Extracted records:
════
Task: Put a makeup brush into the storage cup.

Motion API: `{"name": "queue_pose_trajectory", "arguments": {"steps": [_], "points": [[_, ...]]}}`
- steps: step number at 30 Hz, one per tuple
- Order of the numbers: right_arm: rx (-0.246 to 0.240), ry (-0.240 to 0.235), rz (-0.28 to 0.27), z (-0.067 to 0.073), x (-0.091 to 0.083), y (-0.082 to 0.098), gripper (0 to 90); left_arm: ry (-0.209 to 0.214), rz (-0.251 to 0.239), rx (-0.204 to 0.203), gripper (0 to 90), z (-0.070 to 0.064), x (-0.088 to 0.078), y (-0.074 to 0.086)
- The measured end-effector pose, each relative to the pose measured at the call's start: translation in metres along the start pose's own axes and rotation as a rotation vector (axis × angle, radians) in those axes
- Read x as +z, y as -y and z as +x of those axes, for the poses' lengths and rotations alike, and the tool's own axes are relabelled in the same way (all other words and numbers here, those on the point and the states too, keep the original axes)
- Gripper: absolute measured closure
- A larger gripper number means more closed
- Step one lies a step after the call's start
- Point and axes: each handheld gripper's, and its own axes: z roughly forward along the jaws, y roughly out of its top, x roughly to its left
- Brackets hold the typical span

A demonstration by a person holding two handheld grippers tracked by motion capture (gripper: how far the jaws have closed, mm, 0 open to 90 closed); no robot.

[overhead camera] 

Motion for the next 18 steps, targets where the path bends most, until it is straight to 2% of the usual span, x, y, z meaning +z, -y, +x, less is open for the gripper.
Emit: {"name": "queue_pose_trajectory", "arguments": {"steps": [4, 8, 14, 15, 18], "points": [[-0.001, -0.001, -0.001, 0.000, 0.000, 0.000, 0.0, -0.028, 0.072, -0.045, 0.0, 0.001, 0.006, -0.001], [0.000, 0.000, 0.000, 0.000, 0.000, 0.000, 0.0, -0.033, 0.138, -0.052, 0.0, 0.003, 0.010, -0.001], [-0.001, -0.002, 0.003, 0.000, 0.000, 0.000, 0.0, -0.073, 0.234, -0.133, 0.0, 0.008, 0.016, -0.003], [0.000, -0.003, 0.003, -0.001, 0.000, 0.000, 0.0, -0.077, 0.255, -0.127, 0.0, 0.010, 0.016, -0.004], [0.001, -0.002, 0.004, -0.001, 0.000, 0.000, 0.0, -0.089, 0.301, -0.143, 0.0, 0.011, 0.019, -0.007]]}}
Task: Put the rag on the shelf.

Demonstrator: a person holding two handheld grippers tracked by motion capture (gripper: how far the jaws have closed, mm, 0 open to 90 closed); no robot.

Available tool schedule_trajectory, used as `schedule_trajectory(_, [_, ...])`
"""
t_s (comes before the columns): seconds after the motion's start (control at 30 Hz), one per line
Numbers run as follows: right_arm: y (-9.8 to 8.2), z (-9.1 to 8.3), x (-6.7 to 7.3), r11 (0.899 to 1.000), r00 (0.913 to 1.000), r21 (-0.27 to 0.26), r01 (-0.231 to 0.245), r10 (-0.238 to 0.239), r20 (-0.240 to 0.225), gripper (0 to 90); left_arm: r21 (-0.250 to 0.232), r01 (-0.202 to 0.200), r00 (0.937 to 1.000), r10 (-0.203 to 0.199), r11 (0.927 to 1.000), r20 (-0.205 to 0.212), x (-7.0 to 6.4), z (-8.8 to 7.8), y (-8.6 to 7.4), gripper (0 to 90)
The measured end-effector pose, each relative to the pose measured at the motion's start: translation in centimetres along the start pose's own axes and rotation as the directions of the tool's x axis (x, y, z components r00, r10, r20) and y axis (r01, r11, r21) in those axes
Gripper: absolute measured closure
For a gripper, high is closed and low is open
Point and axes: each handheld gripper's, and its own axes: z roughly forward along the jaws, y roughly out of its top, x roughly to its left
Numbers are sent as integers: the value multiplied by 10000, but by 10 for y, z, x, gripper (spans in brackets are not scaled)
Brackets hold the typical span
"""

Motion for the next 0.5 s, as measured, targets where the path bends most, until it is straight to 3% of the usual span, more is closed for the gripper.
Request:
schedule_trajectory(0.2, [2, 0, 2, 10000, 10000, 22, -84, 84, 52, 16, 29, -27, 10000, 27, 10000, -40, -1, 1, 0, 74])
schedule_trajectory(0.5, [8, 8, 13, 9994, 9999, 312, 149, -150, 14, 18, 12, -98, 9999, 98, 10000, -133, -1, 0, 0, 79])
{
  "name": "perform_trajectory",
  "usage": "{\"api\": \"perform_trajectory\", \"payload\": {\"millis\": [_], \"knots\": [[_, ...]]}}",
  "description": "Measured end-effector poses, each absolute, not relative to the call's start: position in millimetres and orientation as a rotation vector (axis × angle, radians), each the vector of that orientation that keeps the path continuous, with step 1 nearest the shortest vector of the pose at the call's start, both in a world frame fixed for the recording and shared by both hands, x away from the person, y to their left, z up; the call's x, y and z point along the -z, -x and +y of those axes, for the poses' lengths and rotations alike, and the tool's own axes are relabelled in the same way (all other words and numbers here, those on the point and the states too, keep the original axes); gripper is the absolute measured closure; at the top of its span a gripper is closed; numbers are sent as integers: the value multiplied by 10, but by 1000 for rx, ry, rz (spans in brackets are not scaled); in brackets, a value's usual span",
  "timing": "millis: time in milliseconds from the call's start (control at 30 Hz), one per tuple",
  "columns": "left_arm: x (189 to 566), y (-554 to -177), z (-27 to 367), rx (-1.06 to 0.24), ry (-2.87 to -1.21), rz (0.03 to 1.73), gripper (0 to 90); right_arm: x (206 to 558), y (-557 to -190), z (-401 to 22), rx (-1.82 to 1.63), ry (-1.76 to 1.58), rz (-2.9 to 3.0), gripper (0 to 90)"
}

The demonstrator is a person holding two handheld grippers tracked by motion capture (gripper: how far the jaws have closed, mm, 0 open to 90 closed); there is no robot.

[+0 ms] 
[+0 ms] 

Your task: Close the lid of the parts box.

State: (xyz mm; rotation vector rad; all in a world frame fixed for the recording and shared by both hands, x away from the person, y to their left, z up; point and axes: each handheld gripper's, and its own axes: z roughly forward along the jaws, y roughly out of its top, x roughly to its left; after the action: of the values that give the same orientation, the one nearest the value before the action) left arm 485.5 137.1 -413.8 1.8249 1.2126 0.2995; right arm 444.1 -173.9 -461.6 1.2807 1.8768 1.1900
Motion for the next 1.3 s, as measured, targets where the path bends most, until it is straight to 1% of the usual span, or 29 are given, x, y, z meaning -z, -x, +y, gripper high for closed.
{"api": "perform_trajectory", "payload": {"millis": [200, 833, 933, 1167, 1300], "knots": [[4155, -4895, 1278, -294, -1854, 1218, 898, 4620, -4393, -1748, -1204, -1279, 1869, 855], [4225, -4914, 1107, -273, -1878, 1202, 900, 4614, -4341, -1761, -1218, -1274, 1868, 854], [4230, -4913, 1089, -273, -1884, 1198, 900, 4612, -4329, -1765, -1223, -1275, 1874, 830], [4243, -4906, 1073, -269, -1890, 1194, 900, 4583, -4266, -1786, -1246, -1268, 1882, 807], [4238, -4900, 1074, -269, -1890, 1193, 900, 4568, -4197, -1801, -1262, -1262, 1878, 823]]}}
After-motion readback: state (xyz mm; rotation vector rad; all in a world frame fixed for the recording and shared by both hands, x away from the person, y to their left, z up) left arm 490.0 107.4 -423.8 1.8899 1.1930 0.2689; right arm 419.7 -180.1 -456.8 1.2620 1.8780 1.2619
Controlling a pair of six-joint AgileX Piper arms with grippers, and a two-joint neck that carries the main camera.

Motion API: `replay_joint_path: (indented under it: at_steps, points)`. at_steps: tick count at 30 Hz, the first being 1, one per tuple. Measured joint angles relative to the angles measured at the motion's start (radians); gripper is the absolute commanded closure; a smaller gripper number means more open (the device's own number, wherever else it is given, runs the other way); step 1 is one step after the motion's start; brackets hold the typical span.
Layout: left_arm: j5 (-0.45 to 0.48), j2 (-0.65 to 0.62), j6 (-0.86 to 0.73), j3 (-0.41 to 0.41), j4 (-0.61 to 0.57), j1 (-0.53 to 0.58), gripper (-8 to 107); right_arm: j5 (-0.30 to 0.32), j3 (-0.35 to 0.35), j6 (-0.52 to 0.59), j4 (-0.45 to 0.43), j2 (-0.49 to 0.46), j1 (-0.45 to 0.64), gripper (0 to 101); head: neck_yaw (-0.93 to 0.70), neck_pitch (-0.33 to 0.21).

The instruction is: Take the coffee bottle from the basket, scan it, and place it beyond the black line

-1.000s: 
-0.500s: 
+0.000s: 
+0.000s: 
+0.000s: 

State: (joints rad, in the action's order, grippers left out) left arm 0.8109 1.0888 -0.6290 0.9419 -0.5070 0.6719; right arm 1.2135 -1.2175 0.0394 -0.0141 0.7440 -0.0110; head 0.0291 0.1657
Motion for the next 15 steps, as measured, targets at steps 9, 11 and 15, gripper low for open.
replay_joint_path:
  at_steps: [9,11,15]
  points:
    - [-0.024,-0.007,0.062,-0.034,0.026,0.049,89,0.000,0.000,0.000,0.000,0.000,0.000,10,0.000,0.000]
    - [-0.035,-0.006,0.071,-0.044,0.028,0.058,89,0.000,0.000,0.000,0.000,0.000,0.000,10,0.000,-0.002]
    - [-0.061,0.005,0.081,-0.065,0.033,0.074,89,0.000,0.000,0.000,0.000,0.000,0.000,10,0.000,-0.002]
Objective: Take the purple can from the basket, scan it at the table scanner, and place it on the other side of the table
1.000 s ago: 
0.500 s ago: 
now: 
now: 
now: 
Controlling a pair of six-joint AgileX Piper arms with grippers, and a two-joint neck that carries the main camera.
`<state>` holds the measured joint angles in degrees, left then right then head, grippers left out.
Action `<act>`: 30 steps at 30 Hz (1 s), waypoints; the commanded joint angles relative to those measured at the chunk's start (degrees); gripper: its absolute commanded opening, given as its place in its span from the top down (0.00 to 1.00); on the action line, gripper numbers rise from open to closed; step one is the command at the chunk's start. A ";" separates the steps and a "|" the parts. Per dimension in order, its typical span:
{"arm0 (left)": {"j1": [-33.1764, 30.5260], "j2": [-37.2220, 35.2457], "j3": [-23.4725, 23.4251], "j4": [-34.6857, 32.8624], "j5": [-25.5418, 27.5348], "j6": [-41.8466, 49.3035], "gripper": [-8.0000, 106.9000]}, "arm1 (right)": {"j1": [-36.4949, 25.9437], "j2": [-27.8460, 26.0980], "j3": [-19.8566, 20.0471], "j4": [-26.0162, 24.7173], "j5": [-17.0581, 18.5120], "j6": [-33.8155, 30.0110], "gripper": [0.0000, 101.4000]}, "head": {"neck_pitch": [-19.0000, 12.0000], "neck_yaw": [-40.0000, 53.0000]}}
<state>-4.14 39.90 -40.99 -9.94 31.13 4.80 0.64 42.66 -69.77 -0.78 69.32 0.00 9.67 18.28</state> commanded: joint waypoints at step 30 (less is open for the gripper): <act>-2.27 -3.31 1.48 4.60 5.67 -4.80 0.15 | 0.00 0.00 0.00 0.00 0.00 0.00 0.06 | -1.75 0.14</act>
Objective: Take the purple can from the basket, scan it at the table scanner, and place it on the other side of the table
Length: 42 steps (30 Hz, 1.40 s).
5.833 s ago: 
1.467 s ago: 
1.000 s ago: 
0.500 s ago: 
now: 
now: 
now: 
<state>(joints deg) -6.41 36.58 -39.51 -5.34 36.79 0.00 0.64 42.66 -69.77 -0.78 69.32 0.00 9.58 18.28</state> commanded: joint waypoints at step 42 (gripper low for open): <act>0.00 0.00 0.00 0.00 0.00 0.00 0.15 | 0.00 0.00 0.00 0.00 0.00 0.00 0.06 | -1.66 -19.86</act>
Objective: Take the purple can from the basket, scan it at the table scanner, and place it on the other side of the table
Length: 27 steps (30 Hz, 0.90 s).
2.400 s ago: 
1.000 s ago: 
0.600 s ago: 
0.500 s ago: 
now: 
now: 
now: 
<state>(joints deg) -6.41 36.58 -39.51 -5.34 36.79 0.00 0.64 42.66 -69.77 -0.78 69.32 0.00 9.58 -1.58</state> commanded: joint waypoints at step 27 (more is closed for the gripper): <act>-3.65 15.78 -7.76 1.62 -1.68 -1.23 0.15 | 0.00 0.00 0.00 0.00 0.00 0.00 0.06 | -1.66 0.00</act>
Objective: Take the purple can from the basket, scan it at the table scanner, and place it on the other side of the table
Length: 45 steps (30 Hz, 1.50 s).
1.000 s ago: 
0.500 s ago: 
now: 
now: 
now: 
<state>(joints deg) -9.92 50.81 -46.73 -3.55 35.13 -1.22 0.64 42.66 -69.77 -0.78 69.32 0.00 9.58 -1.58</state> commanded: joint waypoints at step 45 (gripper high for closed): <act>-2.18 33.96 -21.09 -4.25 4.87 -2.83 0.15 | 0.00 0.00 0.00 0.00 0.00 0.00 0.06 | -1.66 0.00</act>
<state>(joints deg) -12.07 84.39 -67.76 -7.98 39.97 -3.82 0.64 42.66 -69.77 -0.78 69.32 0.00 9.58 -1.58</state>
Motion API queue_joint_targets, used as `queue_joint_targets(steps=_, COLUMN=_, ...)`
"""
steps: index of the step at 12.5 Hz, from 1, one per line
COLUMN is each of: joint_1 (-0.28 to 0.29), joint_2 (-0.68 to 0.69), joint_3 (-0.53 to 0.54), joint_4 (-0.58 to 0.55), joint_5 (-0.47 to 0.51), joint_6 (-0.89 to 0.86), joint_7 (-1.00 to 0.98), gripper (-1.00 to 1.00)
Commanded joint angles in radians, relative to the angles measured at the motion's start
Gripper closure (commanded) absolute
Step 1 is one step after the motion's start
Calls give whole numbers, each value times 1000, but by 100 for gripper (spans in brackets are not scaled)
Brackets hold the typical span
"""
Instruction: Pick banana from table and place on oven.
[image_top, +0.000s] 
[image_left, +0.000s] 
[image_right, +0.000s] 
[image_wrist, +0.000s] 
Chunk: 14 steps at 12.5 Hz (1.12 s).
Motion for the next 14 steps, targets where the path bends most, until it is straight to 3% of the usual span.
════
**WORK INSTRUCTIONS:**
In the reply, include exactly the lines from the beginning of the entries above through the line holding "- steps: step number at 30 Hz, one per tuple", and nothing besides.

**RESPONSE:**
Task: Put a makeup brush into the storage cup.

Motion API: `{"name": "queue_pose_trajectory", "arguments": {"steps": [_], "points": [[_, ...]]}}`
- steps: step number at 30 Hz, one per tuple

There is no more to the exercise.